Exercise details: In the listing below, find the line containing "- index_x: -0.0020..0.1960" and the line containing "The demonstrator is". Repeat exactly those two lines and every line between them, nothing more.

Data excerpts:
----
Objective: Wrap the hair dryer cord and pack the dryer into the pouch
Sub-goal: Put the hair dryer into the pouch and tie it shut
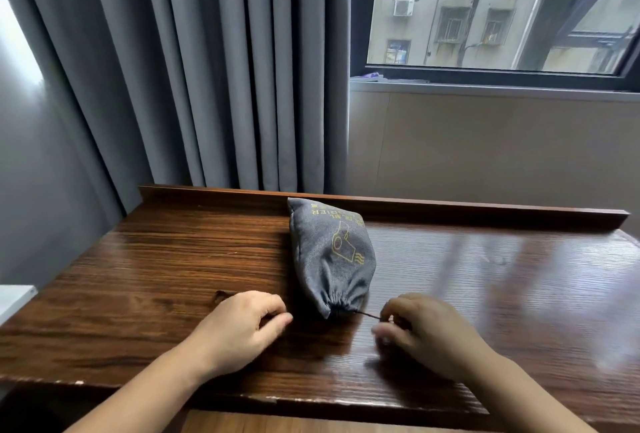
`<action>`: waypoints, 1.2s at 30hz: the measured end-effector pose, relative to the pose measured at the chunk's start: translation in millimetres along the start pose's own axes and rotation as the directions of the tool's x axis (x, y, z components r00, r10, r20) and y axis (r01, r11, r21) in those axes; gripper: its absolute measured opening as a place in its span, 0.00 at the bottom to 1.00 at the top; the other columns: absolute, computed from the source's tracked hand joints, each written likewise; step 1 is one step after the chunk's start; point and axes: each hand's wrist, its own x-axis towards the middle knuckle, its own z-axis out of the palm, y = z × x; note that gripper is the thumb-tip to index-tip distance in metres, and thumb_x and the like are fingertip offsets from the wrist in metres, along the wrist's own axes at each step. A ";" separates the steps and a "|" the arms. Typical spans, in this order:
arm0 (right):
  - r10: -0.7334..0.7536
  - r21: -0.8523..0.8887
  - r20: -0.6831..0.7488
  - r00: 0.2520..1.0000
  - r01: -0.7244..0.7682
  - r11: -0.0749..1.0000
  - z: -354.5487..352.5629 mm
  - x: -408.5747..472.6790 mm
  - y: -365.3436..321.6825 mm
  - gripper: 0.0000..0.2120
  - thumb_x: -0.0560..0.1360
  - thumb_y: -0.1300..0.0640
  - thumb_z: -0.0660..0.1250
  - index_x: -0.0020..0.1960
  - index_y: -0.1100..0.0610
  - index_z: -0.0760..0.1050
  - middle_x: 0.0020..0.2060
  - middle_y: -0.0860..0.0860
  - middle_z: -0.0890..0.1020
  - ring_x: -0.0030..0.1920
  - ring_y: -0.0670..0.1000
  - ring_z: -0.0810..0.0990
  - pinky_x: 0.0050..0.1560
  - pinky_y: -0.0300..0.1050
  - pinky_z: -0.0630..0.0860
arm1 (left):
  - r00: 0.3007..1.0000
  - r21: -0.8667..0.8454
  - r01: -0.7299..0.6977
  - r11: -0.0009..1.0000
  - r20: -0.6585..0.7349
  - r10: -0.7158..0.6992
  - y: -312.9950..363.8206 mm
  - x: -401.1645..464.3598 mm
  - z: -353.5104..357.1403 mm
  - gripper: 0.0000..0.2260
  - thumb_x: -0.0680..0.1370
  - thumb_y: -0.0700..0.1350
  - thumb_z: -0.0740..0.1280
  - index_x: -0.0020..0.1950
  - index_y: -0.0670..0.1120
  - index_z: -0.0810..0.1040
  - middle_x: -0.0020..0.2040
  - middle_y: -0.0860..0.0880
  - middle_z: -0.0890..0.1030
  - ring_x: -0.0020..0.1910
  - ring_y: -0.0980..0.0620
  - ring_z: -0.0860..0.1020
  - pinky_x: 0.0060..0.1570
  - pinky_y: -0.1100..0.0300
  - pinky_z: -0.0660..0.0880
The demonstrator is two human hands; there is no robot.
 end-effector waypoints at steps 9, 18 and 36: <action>0.086 0.128 -0.049 0.995 -0.079 0.989 8.8 13.1 -45.0 0.14 0.75 0.40 0.66 0.50 0.50 0.77 0.43 0.46 0.83 0.47 0.48 0.77 0.48 0.45 0.70 | 0.999 0.101 0.008 0.995 -0.051 -0.003 23.5 19.7 18.7 0.21 0.69 0.69 0.63 0.46 0.52 0.72 0.49 0.56 0.77 0.53 0.53 0.74 0.55 0.59 0.69; 0.001 0.226 -0.080 0.997 0.017 0.974 5.2 8.0 -39.5 0.21 0.78 0.38 0.52 0.42 0.54 0.72 0.36 0.47 0.78 0.39 0.47 0.76 0.43 0.50 0.73 | 0.999 -0.252 0.045 0.967 0.018 -0.042 31.7 18.0 17.0 0.15 0.77 0.58 0.59 0.44 0.49 0.78 0.37 0.54 0.82 0.38 0.58 0.78 0.45 0.53 0.75; 0.266 0.539 0.111 0.958 -0.283 0.793 3.8 -13.6 -60.4 0.16 0.77 0.42 0.62 0.38 0.52 0.75 0.32 0.43 0.83 0.31 0.40 0.75 0.42 0.46 0.73 | 0.995 -0.082 0.089 0.993 -0.046 -0.093 43.4 -11.0 18.4 0.08 0.76 0.54 0.66 0.43 0.51 0.80 0.34 0.57 0.73 0.37 0.61 0.69 0.40 0.61 0.67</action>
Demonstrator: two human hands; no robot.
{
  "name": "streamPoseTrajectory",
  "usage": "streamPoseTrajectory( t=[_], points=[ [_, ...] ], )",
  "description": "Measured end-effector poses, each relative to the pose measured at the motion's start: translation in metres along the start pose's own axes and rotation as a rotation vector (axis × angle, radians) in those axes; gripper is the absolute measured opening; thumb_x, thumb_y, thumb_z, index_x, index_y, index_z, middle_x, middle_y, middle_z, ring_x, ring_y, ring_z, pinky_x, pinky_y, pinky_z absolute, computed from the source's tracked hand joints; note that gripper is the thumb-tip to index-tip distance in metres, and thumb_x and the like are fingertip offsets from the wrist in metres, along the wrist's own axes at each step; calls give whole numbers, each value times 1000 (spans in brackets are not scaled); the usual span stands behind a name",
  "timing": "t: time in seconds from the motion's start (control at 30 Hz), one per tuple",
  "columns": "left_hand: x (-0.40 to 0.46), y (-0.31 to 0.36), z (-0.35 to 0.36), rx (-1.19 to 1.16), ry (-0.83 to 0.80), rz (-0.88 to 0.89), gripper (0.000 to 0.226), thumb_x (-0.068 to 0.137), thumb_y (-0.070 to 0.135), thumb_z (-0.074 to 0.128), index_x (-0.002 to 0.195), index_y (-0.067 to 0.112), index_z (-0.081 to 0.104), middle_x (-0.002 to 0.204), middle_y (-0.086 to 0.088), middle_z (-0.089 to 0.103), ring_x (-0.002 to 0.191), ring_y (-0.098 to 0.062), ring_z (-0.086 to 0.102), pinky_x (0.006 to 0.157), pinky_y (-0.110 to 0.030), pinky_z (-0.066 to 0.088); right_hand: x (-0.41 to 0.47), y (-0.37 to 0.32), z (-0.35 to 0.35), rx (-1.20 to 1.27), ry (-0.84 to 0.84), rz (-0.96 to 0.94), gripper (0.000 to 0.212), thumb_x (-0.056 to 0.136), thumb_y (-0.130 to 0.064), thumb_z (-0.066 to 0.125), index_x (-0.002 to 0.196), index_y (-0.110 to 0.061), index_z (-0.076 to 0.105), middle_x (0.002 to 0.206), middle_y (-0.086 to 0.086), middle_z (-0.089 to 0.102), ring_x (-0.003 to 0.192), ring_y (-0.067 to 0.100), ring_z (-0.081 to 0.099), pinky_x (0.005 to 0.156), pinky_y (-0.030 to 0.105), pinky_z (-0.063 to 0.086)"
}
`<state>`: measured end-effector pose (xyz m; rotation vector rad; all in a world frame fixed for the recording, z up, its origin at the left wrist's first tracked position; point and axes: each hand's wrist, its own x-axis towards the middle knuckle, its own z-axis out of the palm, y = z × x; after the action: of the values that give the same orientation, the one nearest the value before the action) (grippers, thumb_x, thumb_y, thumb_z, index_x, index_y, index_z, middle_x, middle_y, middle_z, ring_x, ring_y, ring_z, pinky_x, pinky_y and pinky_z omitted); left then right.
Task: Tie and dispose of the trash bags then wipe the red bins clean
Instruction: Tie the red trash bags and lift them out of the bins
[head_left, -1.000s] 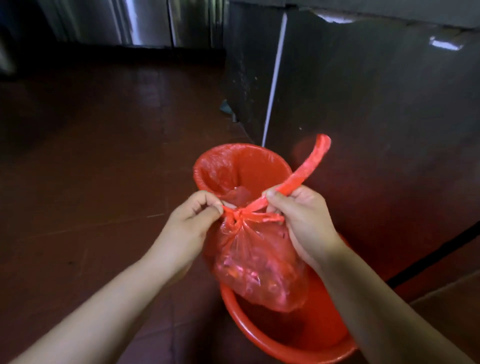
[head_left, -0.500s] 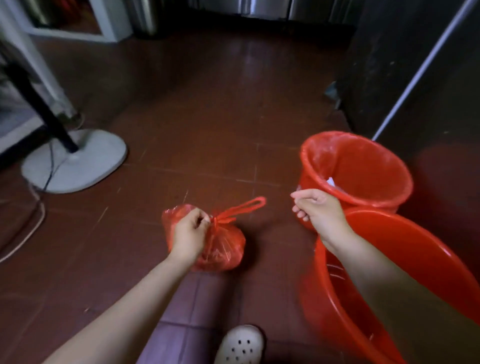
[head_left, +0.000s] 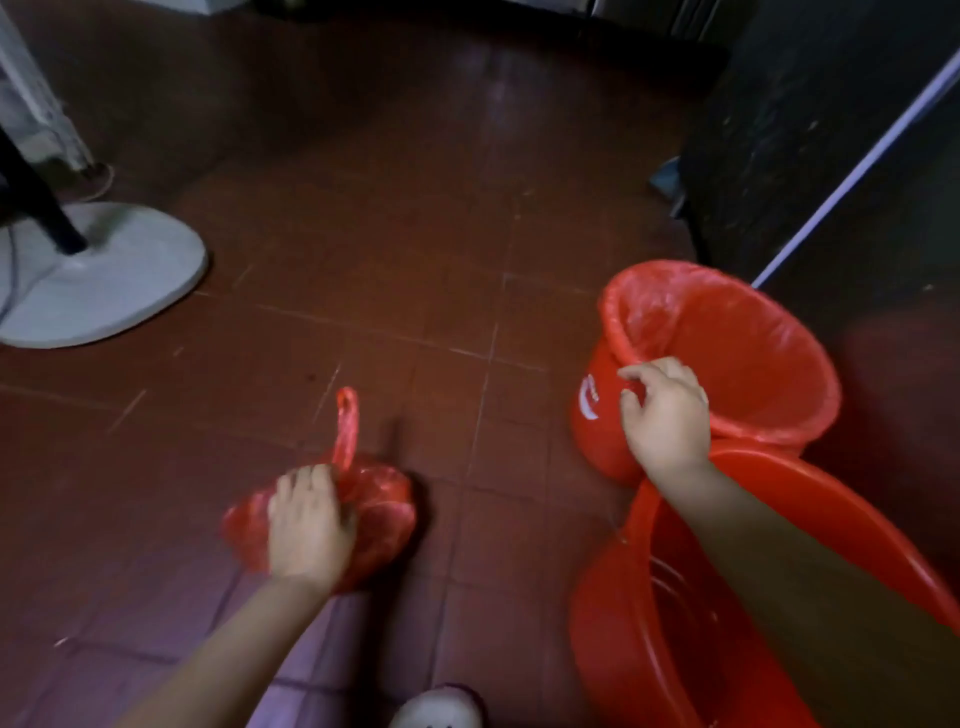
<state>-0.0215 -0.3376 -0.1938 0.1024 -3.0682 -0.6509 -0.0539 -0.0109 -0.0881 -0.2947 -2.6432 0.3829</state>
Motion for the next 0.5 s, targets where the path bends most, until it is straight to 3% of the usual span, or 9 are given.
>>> streamPoseTrajectory(
  t=[0.07, 0.17, 0.23, 0.33, 0.5],
  points=[
    [7, 21, -1, 33, 55, 89, 43, 47, 0, 82, 84, 0, 59, 84, -24, 61, 83, -44, 56, 68, -48, 48, 17, 15, 3, -184, -23, 64, 35, 77, -10, 64, 112, -11, 64, 111, 14, 59, 107, 36, 50, 88, 42, 38],
    [15, 50, 3, -11, 131, 254, 33, 61, 10, 72, 92, 6, 62, 93, -16, 63, 92, -39, 54, 74, -44, 46, 32, 31, 16, -389, -288, 181, 48, 86, -26, 62, 130, -12, 49, 125, 13, 54, 118, 32, 47, 95, 39, 36],
    [21, 65, 4, -68, 136, 308, 33, 65, 9, 73, 97, 8, 64, 99, -12, 63, 100, -37, 52, 81, -45, 44, 36, 36, 25, -358, -362, 221, 40, 89, -24, 59, 126, -11, 50, 123, 14, 58, 116, 33, 52, 95, 36, 38],
    [25, 85, 3, -131, 111, 344, 38, 64, 6, 79, 99, 9, 64, 101, -11, 63, 106, -35, 50, 86, -46, 43, 38, 40, 29, -247, -328, 201, 30, 88, -12, 58, 117, -8, 56, 116, 17, 63, 110, 36, 56, 94, 37, 39],
    [26, 102, -2, -212, 116, 374, 34, 69, 9, 76, 101, 14, 63, 102, -5, 62, 108, -30, 47, 88, -43, 41, 23, 32, 28, -177, -379, -15, 42, 85, -12, 61, 126, -14, 55, 125, 12, 60, 116, 31, 54, 95, 32, 33]
  ],
)
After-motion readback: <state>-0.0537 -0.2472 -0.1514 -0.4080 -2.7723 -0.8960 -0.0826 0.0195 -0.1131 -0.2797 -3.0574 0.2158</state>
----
Result below:
  - index_x: -0.0020..0.1960
  - index_y: -0.1100..0.0610
  - index_z: -0.0760..0.1050
  - middle_x: 0.0020..0.2060
  - middle_y: -0.0860..0.0860
  - middle_z: -0.0890..0.1020
  - ring_x: -0.0030..0.1920
  - ring_y: -0.0670..0.1000
  - ring_z: -0.0810..0.0990
  - pinky_x: 0.0050..0.1560
  - pinky_y: -0.0300..0.1050
  - pinky_z: -0.0630..0.0860
arm1 (left):
  - r00: 0.3007..1.0000
  - r21: -0.8667..0.8454
  - r01: -0.7299..0.6977
  - r11: -0.0009..1.0000
  - r20: -0.6585..0.7349
  - r10: -0.7158..0.6992
  - y: -312.9950..363.8206 mm
  - x: -401.1645..464.3598 mm
  - z: -353.5104..357.1403 mm
  - gripper: 0.0000..0.2260
  - thumb_x: -0.0680..0.1370
  - thumb_y: -0.0700..0.1350
  - thumb_z: -0.0740..0.1280
  - index_x: -0.0020..0.1950
  - index_y: -0.0670..0.1120
  - index_z: -0.0810..0.1040
  - middle_x: -0.0020..0.2040
  - middle_y: -0.0860..0.0880
  - middle_z: -0.0890..0.1030
  - ring_x: -0.0020..0.1910
  - ring_y: -0.0980..0.0620
  - ring_z: -0.0860..0.1020
  - pinky_x: 0.0060..0.1570
  - pinky_y: -0.1100..0.0300
  - pinky_z: -0.0660..0.0880
The demonstrator is two human hands; there is no robot.

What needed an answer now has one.